# Your instructions
Return only the lines starting at the line that contains "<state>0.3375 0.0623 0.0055" and ending with the final line of the listing; include both endpoints.

# Exercise data
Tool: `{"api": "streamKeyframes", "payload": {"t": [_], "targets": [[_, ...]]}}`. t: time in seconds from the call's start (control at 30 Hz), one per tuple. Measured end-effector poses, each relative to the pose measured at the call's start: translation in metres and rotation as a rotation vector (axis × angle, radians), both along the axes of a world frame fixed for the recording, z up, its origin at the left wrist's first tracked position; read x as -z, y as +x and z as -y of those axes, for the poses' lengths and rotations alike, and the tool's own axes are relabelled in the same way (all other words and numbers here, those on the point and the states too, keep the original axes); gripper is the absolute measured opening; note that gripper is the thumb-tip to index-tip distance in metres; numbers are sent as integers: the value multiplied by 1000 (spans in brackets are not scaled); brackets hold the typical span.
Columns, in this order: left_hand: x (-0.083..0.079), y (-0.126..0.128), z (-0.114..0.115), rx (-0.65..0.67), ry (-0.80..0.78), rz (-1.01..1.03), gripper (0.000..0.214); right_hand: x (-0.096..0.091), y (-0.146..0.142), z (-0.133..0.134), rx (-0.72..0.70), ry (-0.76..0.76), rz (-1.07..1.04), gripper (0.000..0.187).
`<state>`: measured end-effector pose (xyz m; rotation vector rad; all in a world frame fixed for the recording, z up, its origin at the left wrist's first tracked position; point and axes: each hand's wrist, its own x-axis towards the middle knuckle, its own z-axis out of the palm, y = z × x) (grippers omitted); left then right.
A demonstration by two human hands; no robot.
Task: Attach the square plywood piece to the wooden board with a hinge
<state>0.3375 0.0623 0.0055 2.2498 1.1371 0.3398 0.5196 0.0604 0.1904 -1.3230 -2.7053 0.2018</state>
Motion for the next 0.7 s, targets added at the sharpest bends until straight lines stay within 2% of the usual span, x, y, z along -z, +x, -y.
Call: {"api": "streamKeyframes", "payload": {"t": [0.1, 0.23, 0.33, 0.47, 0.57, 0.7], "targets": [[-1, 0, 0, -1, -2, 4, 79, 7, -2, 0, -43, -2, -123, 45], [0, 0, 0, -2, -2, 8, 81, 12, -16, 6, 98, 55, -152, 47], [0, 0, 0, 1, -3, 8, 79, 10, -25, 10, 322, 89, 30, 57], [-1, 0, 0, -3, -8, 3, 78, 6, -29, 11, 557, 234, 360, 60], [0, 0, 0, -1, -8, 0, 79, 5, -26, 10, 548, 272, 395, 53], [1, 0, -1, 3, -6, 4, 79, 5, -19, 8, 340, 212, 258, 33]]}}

# Result
<state>0.3375 0.0623 0.0055 2.2498 1.1371 0.3398 0.5196 0.0604 0.1904 -1.3230 -2.7053 0.2018</state>
Motion for the next 0.7 s, targets added at the sharpest bends until straight lines stay within 2% of the usual span, x, y, z along -z, +x, -y.
Call: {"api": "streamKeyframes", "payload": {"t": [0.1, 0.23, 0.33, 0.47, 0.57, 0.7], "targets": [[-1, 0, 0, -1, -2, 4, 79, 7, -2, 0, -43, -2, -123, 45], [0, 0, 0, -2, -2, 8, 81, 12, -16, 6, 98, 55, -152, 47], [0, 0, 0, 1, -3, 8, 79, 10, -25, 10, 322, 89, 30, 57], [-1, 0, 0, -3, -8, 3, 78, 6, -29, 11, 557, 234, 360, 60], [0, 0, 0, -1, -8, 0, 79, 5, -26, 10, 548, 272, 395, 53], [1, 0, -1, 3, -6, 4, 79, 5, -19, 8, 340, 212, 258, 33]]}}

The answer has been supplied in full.